Your goal
An identical reprint of the entire listing below is expected.

*** Opening Given material ***

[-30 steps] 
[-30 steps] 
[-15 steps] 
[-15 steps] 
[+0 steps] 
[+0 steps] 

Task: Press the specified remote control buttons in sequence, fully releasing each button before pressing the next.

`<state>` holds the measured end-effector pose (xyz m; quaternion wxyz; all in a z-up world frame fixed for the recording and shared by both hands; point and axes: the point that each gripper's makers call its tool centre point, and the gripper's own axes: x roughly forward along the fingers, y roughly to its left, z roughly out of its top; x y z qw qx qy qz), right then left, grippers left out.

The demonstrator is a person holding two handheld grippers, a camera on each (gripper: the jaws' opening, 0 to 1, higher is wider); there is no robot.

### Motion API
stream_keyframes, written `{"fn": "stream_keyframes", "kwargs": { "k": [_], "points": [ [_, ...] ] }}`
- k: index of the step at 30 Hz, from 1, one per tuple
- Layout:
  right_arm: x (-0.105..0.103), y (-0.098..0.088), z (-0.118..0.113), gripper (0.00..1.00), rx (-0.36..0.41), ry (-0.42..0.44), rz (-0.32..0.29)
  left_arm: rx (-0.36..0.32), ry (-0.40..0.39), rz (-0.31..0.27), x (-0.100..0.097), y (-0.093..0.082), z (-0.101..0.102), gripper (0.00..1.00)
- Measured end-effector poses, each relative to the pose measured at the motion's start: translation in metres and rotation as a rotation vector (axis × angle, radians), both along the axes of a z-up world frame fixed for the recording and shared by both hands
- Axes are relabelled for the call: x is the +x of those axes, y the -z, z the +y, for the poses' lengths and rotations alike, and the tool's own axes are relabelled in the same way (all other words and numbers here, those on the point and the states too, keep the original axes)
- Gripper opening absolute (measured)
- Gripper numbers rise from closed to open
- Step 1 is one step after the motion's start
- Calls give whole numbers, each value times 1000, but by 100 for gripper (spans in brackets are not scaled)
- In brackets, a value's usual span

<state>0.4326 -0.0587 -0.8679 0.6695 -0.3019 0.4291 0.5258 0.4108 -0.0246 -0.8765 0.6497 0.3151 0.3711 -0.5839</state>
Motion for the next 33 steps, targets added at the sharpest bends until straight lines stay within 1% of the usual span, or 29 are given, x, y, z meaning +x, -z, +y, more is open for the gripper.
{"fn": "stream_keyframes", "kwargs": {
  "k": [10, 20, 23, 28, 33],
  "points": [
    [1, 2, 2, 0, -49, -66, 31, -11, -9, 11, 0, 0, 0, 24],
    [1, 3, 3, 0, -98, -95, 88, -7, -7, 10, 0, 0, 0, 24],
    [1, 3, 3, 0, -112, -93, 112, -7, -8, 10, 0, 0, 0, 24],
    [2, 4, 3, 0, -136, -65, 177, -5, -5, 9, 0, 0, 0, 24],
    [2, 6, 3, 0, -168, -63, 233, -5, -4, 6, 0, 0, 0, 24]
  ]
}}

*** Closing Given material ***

Answer to this task
[-30 steps] 
[-30 steps] 
[-15 steps] 
[-15 steps] 
[+0 steps] 
[+0 steps] 

Task: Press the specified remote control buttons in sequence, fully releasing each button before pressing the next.

`<state>` holds the measured end-effector pose (xyz m; quaternion wxyz; all in a z-up world frame fixed for the recording and shared by both hands; point and axes: the point that each gripper's makers call its tool centre point, and the gripper's own axes: x roughly forward along the fingers, y roughly to its left, z roughly out of its top; x y z qw qx qy qz), right then left, grippers left out.

The demonstrator is a person holding two handheld grippers, a camera on each (gripper: the jaws' opening, 0 to 1, higher is wider); there is no robot.

### Motion API
stream_keyframes, written `{"fn": "stream_keyframes", "kwargs": { "k": [_], "points": [ [_, ...] ] }}`
- k: index of the step at 30 Hz, from 1, one per tuple
- Layout:
  right_arm: x (-0.105..0.103), y (-0.098..0.088), z (-0.118..0.113), gripper (0.00..1.00), rx (-0.36..0.41), ry (-0.42..0.44), rz (-0.32..0.29)
  left_arm: rx (-0.36..0.32), ry (-0.40..0.39), rz (-0.31..0.27), x (-0.100..0.097), y (-0.093..0.082), z (-0.101..0.102), gripper (0.00..1.00)
- Measured end-effector poses, each relative to the pose measured at the motion's start: translation in metres and rotation as a rotation vector (axis × angle, radians), both along the axes of a z-up world frame fixed for the recording and shared by both hands
- Axes are relabelled for the call: x is the +x of those axes, y the -z, z the +y, for the poses' lengths and rotations alike, and the tool's own axes are relabelled in the same way (all other words and numbers here, those on the point and the states too, keep the original axes)
- Gripper opening absolute (measured)
- Gripper numbers rise from closed to open
- Step 1 is one step after the motion's start
- Calls give whole numbers, each value times 1000, but by 100 for gripper (spans in brackets are not scaled)
- In brackets, a value's usual span

<state>0.4326 -0.0587 -0.8679 0.6695 -0.3019 0.4291 0.5258 0.4108 -0.0246 -0.8765 0.6497 0.3151 0.3711 -0.5839</state>
Motion for the next 33 steps, targets added at the sharpest bends until straight lines stay within 1% of the usual span, or 29 are given, x, y, z meaning +x, -z, +y, more is open for the gripper.
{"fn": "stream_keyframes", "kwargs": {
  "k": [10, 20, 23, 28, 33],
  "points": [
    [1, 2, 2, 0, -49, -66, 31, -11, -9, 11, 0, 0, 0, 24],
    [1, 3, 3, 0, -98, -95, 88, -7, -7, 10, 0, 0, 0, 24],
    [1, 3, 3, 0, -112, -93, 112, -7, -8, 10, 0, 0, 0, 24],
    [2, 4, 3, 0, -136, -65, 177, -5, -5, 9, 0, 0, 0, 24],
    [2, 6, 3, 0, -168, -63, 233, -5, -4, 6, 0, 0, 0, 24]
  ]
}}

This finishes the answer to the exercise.